Lo scorso giovedì ho partecipato all’incontro «User generated content 2009: contenuti, pubblicitá, forme partecipative», un forum di discussione organizzato da Current Italia e Warner Home Video che ha avuto luogo alla Casa del Cinema di Roma. Diversi gli ospiti, da Luca Sofri a Marco Pratellesi, da Layla Pavone a Paolo Lorenzoni. Il tema centrale sono stati i contenuti generati dagli utenti e la rivoluzione (sinora potenziale) che potrebbe avvenire nel cambiamento dei modi di produrre e distribuire il materiale informativo (qui inteso in un’accezione decisamente ampia).
Un esempio in questo senso è proprio quello che ha aperto la discussione: l’iniziativa di Current chiamata VCam (Viewer Created Ad Message). In estrema sintesi si tratta di uno spot realizzato dal pubblico. Il brand sponsor concorda gli obiettivi e il brief, mette a disposione del materiale (es. audio), verifica e in caso premia i contributi trasmettendoli e utilizzandoli per comunicare il proprio messaggio.

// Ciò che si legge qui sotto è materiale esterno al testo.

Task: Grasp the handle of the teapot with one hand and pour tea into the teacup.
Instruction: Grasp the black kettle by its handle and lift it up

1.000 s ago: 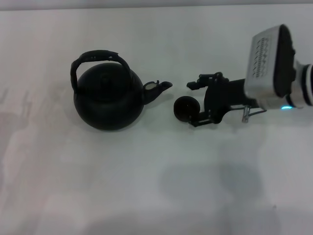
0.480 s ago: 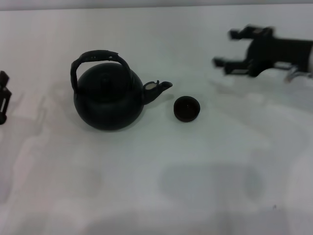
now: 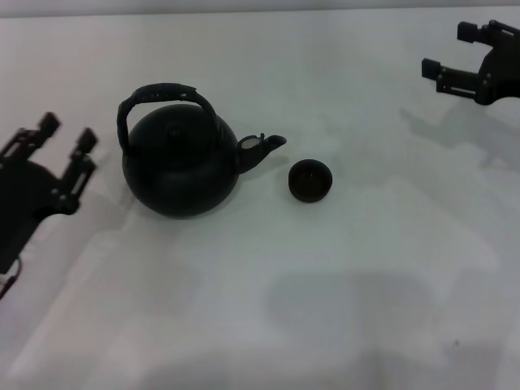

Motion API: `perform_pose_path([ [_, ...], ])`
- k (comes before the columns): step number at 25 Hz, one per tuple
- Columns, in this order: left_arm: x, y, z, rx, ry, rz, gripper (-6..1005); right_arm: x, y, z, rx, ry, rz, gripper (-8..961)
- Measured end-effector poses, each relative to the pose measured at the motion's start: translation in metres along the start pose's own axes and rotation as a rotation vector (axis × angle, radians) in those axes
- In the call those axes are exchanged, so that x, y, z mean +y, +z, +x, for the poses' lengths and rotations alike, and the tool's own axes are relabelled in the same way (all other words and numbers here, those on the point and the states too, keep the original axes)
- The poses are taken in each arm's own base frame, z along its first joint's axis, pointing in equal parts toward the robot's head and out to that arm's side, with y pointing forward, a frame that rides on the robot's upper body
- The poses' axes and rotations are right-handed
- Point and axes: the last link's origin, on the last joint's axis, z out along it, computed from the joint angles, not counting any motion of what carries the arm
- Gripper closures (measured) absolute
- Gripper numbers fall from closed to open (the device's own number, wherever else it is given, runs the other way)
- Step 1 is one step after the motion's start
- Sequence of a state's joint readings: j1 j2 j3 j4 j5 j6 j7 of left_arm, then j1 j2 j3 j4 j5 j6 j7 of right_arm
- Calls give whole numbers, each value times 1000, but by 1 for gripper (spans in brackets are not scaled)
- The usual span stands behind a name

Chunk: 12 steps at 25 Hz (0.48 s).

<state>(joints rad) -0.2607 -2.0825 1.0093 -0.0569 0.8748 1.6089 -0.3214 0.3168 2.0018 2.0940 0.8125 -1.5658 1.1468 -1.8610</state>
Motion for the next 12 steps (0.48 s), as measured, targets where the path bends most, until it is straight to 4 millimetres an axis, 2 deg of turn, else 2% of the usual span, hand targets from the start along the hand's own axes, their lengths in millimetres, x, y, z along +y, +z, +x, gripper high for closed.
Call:
perform_pose_path([
  [7,3,18,-5,-59,-70,-77,545,2,0,7,8,7,-2,99],
  [12,3,20,-8,-80,-78,-70,549,1,-1,6,3,5,1,100],
])
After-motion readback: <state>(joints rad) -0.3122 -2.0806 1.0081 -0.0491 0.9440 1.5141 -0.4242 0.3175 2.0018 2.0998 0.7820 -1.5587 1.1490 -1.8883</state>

Resta da capire se questa bramosia di contenuti dal “basso” rappresenti una necessità in quanto la sola pubblicità tradizionale non è più sufficiente o se questo tipo di advertising sia un’astuta mossa per coinvolgere gli utenti risparmiando sui costi (spesso esosi) delle agenzie pubblicitarie.
Certo, come detto da Layla Pavone con il web la relazione con i media si modifica, oggi il consumatore risulta più mobile e dinamico, molto più propenso a una fruizione entertainment che a una fruizione di sola ricerca dell’informazione. Ma forse ha ragione Sofri quando ci invita a riflettere sull’eventualità che un mondo dove tutto e tracciabile, tutto è contato (view, impression, click…), possa portare a un coinvolgimento “economico” degli utenti e a una commercializzazione eccessiva dei prodotti informativi, notizie che assecondano il vouyerismo dell’utente invece di risultare “imparziali” vetrine della realtà del mondo. Forse proprio per questo, nonostante possa risultare bizzarro e anacronistico rispetto al tema dell’incontro, per quanto mi riguarda il contenuto che della serata più mi è rimasto è proprio quello che lo stesso giornalista ha riproposto a proposito di Sara Palin, vice di McCain: “capire la gente non significa essere (inevitabilmente) la gente.”
non ho capito se il tuo è un discorso di privacy, di conoscenza delle idee di ognuno su tutto…o un discorso solo commerciale…
a me interessa il fatto che la libertà e il costo contenuti dei mezzi informatici ci porti infine a una falsa libertà nella vita: cioè essere letti e visti e rintracciabili anche nelle espressioni delle proprie opinioni che possono provocarci a volte più danno che beneficio sarà bene? ogni cosa che diremo non potrà essere usata contro di noi?
l’intento del mio post era riassumere i punti salienti affrontati nella serata in questione. nella mia ottica, per il percorso di studi che ho seguito, il problema non è tanto la mancanza di privacy quanto la possibilità che l’informazione sia imbrigliata in meccanismi che ad oggi non possono prescindere dai gusti degli utenti. il mio incubo, in estrema sintesi, è che le grandi testate per venire incontro ai lettori del web, inizino ad abbandonare i loro spazi di approfondimento sostituendoli gossip e altre frivole “non notizie”.